EXERCISE INSTRUCTIONS:
Find every line below where the string "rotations" shows up, and copy those lines.

SOURCE DATA:
************

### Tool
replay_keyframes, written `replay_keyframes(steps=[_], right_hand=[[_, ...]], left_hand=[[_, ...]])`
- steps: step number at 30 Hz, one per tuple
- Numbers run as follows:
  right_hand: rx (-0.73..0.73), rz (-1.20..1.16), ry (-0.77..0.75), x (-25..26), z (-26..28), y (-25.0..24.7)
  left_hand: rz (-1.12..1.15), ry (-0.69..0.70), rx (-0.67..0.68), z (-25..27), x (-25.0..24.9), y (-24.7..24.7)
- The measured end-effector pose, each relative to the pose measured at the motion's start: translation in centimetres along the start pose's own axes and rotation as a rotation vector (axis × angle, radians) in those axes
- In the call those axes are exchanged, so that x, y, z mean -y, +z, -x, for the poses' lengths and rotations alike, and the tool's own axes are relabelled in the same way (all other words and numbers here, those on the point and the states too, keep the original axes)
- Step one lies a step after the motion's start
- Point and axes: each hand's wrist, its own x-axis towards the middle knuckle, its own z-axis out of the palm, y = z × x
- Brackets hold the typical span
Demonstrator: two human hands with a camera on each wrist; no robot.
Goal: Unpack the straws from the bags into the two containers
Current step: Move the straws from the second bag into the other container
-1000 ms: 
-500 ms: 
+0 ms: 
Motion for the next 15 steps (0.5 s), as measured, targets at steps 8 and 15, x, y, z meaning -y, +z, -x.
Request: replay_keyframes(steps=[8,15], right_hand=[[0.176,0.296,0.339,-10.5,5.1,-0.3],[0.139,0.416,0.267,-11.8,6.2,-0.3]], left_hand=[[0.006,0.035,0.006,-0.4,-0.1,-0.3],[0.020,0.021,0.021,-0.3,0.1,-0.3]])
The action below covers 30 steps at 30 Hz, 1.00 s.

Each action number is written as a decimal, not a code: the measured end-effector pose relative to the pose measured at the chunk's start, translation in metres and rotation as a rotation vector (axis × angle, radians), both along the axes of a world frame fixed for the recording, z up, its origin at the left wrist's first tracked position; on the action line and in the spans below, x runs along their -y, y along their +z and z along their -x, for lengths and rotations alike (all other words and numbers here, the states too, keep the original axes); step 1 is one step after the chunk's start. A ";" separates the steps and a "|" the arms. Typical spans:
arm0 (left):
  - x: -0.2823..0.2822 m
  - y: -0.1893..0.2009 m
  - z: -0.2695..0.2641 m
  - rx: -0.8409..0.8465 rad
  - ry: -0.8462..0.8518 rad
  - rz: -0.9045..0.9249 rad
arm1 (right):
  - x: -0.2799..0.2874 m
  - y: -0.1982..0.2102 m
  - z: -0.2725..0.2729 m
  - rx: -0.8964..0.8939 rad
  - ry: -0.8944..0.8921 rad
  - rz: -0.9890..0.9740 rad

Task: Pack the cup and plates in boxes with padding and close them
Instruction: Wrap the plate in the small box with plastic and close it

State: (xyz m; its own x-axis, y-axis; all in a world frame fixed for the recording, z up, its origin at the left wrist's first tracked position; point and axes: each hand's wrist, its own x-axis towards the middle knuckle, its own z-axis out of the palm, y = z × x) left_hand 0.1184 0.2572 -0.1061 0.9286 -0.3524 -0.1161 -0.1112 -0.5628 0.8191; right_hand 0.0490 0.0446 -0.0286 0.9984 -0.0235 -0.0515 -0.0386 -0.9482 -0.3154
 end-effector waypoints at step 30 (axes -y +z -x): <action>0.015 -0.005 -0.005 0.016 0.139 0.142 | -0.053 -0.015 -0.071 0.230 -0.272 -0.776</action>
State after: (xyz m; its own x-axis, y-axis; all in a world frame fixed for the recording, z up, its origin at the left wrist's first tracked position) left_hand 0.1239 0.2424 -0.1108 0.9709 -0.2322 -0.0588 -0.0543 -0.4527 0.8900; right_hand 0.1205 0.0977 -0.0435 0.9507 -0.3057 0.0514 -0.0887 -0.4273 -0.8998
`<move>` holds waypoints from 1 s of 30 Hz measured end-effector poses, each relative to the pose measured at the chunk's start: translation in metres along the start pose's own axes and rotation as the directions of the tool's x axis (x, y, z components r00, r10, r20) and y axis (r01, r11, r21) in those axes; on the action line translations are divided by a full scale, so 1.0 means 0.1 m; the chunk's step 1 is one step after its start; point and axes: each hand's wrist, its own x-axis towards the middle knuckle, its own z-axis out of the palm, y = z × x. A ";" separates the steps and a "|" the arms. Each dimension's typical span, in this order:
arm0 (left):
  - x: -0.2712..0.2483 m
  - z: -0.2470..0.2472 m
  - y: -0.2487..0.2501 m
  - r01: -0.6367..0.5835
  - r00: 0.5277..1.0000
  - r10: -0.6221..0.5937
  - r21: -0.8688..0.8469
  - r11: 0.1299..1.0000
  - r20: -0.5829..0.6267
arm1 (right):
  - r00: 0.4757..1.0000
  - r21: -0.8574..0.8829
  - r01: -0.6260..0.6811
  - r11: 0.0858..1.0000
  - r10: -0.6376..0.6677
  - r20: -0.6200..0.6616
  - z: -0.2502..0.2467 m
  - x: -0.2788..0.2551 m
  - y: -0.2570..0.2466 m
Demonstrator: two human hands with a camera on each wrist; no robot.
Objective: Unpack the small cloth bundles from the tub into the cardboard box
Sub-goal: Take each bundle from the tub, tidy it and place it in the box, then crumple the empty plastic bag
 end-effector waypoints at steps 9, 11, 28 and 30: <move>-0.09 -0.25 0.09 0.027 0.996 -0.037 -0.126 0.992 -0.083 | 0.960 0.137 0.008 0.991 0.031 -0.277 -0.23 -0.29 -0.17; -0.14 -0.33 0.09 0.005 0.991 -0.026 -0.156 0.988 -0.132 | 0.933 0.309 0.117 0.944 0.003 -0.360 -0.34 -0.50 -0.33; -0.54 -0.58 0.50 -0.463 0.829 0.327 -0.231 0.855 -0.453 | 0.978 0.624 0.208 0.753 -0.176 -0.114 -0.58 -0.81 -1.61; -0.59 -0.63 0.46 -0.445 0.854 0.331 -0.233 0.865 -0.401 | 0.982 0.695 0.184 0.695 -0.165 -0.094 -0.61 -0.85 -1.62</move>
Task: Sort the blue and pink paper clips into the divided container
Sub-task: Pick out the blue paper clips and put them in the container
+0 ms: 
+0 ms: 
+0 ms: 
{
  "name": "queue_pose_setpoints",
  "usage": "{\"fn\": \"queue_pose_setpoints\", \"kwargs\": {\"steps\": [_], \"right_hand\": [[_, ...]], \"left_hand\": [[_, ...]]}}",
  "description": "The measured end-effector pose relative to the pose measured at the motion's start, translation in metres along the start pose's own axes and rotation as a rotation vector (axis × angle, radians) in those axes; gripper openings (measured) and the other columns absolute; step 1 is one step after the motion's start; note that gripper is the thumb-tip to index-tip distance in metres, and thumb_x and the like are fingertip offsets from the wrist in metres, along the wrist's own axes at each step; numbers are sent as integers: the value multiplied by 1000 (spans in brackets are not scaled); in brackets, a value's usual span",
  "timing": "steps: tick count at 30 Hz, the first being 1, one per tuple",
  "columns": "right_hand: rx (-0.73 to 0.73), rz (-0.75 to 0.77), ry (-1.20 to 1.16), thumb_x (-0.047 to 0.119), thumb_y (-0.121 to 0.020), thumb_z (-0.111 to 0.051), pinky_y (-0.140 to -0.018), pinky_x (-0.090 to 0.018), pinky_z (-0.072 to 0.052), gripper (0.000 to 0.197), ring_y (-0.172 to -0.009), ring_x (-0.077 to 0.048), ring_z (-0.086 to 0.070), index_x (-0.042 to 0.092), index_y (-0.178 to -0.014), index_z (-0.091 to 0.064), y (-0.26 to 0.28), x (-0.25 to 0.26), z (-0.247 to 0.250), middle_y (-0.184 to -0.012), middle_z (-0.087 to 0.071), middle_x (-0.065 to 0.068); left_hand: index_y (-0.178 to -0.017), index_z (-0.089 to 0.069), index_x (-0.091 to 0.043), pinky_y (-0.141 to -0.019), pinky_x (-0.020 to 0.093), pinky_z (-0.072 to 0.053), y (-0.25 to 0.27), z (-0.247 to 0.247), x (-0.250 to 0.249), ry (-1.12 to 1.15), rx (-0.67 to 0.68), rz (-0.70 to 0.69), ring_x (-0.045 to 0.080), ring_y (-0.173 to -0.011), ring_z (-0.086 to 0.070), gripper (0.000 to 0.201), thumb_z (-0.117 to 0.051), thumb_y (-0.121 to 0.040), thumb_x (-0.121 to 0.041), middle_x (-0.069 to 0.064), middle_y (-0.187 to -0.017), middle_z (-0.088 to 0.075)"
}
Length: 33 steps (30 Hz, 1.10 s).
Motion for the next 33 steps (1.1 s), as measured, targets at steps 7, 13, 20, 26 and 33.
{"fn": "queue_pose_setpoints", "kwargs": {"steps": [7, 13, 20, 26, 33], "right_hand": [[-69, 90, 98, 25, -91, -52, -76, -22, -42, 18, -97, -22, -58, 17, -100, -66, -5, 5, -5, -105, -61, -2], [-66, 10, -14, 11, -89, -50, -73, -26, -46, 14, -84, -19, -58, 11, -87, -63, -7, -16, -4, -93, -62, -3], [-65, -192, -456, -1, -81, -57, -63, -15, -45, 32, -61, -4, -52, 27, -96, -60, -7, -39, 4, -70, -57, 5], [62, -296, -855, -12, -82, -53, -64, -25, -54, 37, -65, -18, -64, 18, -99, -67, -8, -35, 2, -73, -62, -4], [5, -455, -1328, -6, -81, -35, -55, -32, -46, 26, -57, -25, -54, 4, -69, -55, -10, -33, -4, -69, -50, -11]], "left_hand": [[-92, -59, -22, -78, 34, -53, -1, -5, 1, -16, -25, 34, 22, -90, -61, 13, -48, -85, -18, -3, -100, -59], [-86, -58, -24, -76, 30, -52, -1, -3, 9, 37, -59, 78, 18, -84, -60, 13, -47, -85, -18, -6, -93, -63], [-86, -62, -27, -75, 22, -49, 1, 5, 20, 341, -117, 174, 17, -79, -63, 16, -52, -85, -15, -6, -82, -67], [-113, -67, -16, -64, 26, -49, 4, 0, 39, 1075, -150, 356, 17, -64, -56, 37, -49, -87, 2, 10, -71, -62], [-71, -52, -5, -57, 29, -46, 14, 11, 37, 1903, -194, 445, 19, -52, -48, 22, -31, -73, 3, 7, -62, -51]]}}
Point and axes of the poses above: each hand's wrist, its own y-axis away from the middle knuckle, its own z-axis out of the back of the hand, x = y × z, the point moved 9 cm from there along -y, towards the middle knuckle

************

WRITTEN RESPONSE:
- In the call those axes are exchanged, so that x, y, z mean -y, +z, -x, for the poses' lengths and rotations alike, and the tool's own axes are relabelled in the same way (all other words and numbers here, those on the point and the states too, keep the original axes)
Each action number is written as a decimal, not a code: the measured end-effector pose relative to the pose measured at the chunk's start, translation in metres and rotation as a rotation vector (axis × angle, radians), both along the axes of a world frame fixed for the recording, z up, its origin at the left wrist's first tracked position; on the action line and in the spans below, x runs along their -y, y along their +z and z along their -x, for lengths and rotations alike (all other words and numbers here, the states too, keep the original axes); step 1 is one step after the chunk's start. A ";" separates the steps and a "|" the arms. Typical spans:

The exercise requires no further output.